Train set: (154390, 6) (154390,)
Test set: (38598, 6) (38598,)


### Classification
K nearest neighbor (KNN)

In [38]:
from sklearn.neighbors import KNeighborsClassifier
from sklearn import metrics
from sklearn.model_selection import train_test_split

Training

In [39]:
k = 4
#Train Model and Predict  
neigh = KNeighborsClassifier(n_neighbors = k).fit(X_train,y_train)
neigh

KNeighborsClassifier(n_neighbors=4)

Predicting

In [40]:
yhat = neigh.predict(X_test)
yhat[0:5]

array(['1', '1', '1', '1', '1'], dtype=object)

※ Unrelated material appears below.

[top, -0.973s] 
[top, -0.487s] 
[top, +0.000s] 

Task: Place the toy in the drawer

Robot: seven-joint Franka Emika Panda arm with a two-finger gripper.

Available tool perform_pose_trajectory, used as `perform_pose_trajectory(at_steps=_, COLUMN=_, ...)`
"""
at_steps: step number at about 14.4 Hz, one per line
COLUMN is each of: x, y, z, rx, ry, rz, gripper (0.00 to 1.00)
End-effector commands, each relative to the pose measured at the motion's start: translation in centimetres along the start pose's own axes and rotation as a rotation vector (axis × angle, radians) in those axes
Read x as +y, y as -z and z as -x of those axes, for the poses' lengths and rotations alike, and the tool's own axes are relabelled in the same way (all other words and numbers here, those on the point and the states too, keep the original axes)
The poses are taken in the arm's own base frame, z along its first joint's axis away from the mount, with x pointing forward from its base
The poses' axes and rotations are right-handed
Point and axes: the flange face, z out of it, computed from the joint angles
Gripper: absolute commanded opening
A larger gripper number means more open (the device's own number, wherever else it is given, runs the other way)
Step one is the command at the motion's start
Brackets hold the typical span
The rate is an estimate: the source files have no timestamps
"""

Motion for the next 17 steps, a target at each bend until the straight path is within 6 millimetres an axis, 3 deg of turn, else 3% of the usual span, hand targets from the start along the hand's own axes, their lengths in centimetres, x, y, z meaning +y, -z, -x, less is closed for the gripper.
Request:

Accuracy classification score

In [41]:
print("Train set Accuracy: ", metrics.accuracy_score(y_train, neigh.predict(X_train)))
print("Test set Accuracy: ", metrics.accuracy_score(y_test, yhat))

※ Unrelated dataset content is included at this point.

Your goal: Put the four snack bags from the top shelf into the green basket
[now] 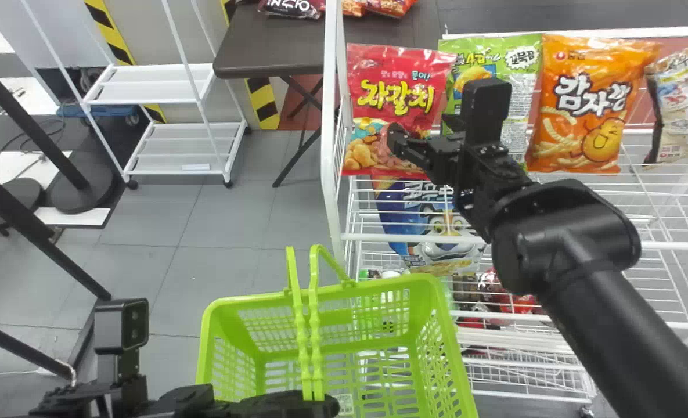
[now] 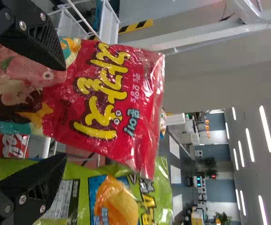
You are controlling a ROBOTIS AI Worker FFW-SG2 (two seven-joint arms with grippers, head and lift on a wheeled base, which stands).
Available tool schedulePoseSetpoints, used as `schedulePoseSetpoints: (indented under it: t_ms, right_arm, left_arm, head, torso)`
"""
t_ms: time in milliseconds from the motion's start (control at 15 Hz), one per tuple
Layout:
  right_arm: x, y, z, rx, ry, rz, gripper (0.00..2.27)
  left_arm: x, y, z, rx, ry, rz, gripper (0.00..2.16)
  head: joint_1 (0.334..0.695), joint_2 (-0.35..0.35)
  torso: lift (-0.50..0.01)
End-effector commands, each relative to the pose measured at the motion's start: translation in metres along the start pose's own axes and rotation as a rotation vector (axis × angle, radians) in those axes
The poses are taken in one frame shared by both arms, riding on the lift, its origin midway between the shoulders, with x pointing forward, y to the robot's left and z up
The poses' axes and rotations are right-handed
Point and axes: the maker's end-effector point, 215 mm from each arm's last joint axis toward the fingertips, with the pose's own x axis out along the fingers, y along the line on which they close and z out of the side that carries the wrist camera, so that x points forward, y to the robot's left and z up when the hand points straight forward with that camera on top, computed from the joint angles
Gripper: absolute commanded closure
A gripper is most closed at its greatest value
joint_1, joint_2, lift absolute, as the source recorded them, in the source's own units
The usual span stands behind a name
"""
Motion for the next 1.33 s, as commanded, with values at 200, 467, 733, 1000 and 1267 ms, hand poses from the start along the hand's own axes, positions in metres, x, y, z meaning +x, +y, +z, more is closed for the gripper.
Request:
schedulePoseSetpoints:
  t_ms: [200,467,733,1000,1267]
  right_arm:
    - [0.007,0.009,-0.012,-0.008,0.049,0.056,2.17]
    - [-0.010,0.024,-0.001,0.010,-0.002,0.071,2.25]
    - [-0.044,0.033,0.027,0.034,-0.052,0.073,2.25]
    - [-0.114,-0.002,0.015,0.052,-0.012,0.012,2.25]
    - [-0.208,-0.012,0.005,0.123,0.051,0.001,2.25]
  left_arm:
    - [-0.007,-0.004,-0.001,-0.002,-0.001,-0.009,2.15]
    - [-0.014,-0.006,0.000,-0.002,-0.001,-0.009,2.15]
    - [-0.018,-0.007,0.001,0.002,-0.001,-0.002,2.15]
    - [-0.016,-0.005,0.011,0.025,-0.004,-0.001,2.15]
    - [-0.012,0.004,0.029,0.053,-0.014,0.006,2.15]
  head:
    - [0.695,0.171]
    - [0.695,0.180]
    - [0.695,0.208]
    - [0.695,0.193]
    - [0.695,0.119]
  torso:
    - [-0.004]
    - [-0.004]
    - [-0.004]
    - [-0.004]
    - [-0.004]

Train set Accuracy:  0.6366409741563572
Test set Accuracy:  0.6327270843048862


### Discussion of results

The use of a machine learning model for predicting the severity of an automobile accident reached an accuracy around of  0.636 for the training set and 0.632 for the test set.

### Conclusion

From the analysis of the information obtained from the Seattle Department of Transportation Traffic Management Division we can conclude that the weather conditions, the state of conservation of roads, the lighting and the speed of traffic can have an aggravating impact in the case of automobile accidents.